3.11.2024

Foster Care is Family Restoration

 


This guest post is from Anne Darby Keating, Regent Law 2L:

    Modern-day foster care is often split into two categories: traditional foster care and kinship care. Kinship care is where relatives of the foster child take the child in rather than the child becoming a ward of the state and living with an unknown foster family. In South Carolina “kin” to the child could be a relative or a family friend or a neighbor (known as “fictive kin”) (S.C. Code Ann. § 63-7-2320). In the past, kinship caregivers could not receive state funding that traditional foster parents could because of a federal regulation requiring the same licensing for kin and non-kin foster parents alike. In September 2023, the federal Administration for Children and Families released a new regulation that allows states to have different licensing procedures for kin and non-kin (and therefore allows kinship caregivers to receive funding).
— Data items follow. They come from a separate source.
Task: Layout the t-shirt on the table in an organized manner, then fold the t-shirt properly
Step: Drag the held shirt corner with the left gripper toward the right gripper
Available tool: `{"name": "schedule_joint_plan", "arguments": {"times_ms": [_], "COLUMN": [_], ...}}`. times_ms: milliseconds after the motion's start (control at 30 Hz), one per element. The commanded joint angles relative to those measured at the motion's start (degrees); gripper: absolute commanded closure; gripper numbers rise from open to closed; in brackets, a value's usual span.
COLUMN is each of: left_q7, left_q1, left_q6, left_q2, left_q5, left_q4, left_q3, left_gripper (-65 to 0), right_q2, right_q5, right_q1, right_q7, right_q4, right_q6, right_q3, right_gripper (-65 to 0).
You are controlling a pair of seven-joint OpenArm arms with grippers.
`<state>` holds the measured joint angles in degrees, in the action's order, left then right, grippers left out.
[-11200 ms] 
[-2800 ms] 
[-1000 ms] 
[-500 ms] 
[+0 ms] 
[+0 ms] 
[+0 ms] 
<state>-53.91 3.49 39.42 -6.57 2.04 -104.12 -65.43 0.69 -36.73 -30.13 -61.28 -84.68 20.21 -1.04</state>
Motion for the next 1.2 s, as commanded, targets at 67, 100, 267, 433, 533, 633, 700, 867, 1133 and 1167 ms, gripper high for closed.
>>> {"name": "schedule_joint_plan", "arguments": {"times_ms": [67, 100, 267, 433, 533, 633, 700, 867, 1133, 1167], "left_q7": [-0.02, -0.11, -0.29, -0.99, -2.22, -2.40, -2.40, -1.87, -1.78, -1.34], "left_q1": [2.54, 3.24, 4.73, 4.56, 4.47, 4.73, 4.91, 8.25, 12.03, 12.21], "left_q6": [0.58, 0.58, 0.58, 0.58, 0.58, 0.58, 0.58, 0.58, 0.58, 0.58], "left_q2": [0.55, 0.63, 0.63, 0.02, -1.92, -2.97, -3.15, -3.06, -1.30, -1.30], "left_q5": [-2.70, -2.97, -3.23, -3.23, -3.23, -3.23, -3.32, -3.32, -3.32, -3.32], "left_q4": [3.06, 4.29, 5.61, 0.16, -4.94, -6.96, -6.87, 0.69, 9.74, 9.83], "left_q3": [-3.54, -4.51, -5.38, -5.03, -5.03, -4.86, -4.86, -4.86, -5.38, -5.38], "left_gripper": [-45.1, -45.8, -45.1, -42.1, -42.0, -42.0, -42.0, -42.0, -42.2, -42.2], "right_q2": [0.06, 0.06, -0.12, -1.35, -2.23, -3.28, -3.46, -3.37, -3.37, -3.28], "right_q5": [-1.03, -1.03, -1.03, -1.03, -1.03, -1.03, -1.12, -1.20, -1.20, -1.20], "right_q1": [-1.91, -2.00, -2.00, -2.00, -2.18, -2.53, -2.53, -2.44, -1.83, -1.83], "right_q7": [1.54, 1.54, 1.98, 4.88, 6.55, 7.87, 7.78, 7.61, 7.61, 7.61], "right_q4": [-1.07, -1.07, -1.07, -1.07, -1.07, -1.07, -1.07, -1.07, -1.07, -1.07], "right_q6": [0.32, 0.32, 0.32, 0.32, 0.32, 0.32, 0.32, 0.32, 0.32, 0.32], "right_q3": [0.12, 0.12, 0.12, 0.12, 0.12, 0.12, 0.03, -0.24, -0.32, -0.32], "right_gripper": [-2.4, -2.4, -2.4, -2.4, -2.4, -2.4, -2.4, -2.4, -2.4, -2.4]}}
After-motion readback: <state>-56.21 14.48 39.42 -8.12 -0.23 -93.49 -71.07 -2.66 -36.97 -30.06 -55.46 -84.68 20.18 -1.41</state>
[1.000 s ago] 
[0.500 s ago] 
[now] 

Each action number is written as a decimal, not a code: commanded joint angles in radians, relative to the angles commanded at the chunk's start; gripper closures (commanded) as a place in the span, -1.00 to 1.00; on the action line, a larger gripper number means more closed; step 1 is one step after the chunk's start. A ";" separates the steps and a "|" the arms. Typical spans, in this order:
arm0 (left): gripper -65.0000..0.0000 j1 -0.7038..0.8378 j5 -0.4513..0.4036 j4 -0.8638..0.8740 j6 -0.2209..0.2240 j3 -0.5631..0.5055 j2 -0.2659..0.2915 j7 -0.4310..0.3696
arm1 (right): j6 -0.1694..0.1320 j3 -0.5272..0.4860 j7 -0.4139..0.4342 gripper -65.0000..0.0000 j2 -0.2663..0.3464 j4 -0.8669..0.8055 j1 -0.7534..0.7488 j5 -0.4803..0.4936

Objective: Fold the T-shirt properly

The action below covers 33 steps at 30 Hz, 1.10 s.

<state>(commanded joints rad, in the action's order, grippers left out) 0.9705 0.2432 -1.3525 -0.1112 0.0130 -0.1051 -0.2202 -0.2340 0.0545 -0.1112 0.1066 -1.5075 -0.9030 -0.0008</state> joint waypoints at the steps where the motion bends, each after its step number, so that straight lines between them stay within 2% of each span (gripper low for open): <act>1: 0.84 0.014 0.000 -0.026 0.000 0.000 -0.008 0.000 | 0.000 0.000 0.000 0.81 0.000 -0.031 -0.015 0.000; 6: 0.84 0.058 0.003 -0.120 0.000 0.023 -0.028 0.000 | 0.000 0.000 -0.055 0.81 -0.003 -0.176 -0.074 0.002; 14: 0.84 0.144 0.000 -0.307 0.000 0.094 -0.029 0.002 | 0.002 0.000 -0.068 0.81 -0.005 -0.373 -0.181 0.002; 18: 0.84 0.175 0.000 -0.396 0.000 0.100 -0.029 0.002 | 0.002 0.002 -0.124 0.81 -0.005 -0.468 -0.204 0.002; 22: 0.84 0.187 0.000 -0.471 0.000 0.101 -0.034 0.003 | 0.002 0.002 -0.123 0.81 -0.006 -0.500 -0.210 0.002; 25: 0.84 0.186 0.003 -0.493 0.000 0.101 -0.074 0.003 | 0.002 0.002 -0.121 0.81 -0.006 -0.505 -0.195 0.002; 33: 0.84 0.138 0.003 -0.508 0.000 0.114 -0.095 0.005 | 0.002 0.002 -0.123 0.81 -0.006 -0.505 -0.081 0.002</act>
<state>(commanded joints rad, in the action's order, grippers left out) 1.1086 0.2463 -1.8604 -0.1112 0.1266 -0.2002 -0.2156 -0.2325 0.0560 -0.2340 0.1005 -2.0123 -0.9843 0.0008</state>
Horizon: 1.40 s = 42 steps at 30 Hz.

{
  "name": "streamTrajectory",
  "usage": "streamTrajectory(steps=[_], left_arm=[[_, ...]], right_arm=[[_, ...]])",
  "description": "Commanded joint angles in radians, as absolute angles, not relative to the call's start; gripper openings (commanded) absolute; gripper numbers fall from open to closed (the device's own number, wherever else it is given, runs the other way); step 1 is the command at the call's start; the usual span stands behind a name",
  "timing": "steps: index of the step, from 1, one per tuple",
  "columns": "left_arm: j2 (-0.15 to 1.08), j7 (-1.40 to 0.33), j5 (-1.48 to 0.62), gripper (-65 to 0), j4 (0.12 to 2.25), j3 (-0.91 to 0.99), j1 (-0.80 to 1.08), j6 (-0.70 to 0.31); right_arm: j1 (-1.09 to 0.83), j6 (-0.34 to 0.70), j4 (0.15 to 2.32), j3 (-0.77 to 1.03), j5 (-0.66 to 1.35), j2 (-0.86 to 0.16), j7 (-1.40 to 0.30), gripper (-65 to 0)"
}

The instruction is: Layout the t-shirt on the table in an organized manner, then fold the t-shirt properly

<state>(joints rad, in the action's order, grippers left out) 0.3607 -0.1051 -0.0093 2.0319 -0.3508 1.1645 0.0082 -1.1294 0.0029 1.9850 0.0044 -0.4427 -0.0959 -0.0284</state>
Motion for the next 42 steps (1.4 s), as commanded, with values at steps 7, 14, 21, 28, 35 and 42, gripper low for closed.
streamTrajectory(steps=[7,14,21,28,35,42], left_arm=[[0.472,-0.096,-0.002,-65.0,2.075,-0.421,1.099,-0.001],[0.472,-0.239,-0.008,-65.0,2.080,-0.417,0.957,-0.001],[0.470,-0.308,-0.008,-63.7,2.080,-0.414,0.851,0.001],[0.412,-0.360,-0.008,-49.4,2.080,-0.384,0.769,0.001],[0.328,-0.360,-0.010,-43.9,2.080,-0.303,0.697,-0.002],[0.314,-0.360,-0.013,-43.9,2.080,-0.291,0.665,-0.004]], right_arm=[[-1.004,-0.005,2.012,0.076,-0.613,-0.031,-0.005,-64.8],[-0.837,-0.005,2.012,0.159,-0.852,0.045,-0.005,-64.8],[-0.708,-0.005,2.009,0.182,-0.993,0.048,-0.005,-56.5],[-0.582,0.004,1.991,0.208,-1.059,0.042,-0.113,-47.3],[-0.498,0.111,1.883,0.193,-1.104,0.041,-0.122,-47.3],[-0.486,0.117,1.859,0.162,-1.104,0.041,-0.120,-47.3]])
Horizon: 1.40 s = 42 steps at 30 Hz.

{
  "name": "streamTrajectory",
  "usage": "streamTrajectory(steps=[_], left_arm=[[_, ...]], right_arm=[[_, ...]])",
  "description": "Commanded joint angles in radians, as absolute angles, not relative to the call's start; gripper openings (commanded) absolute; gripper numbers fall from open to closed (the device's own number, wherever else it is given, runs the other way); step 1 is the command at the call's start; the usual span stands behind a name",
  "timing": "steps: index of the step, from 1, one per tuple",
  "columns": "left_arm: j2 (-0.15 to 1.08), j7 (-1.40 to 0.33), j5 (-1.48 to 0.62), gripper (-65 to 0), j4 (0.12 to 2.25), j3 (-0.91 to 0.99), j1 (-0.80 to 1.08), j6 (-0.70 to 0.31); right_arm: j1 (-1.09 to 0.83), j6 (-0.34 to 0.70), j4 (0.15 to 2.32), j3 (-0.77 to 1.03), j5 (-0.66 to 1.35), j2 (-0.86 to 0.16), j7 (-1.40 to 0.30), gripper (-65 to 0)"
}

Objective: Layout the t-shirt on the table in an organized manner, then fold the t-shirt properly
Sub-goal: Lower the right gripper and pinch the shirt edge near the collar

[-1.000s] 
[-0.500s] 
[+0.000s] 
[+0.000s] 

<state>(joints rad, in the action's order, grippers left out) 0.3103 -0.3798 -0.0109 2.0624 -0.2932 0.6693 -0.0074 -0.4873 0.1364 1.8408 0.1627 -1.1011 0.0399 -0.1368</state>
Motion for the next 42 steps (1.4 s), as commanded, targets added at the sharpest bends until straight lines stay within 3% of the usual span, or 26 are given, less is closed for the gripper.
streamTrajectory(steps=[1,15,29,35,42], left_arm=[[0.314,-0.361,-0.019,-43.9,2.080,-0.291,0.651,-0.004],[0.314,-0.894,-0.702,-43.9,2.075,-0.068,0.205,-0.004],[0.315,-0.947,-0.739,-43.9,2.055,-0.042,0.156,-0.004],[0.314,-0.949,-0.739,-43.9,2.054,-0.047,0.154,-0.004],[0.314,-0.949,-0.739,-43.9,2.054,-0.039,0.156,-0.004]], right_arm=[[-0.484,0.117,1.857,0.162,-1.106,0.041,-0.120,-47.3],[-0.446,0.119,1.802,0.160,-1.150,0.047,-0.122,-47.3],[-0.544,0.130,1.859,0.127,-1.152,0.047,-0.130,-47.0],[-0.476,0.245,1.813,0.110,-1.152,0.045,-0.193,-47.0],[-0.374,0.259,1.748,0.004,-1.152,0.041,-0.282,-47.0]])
          Allowing tailored licensing could have a positive impact on children, allowing those they already know and love to care for them. Generally, children in kinship care have better outcomes than those with strangers. Virginia is currently considering a bill that would mirror the new federal regulation and allow kinship caregivers funding along with traditional foster parents. The new federal regulation still requires certain requirements for kinship caregivers, although there are fewer requirements than traditional foster parents. The regulation still requires background checks. Allowing kinship caregivers equal funding with foster parents allows children to remain with people and in environments that they know, lessening disruption and trauma in young lives.

Nevertheless, relaxed rules for kinship caregivers may hurt children. Prior to the new bill in Virginia, the lax rules for kinship care allowed Virginia’s child welfare service to place children with “kin” without bringing parents into court. In South Carolina, children can be placed with “kin” before the kinship caregivers are licensed (S.C. Code Ann. § 63-7-2320), which could further traumatize children either by abuse in the kinship placement or by another forceful removal if the kinship caregiver fails his/her background check. Further, kinship placements may allow abuse to continue by parents or family members.

Kinship care is widely regarded as better for the child. Allowing kinship caregivers access to funding that is available to traditional foster parents will likely increase stability in children’s lives. However, children deserve safety as well as stability and permanence. Relaxed licensing standards may lead to further abuse.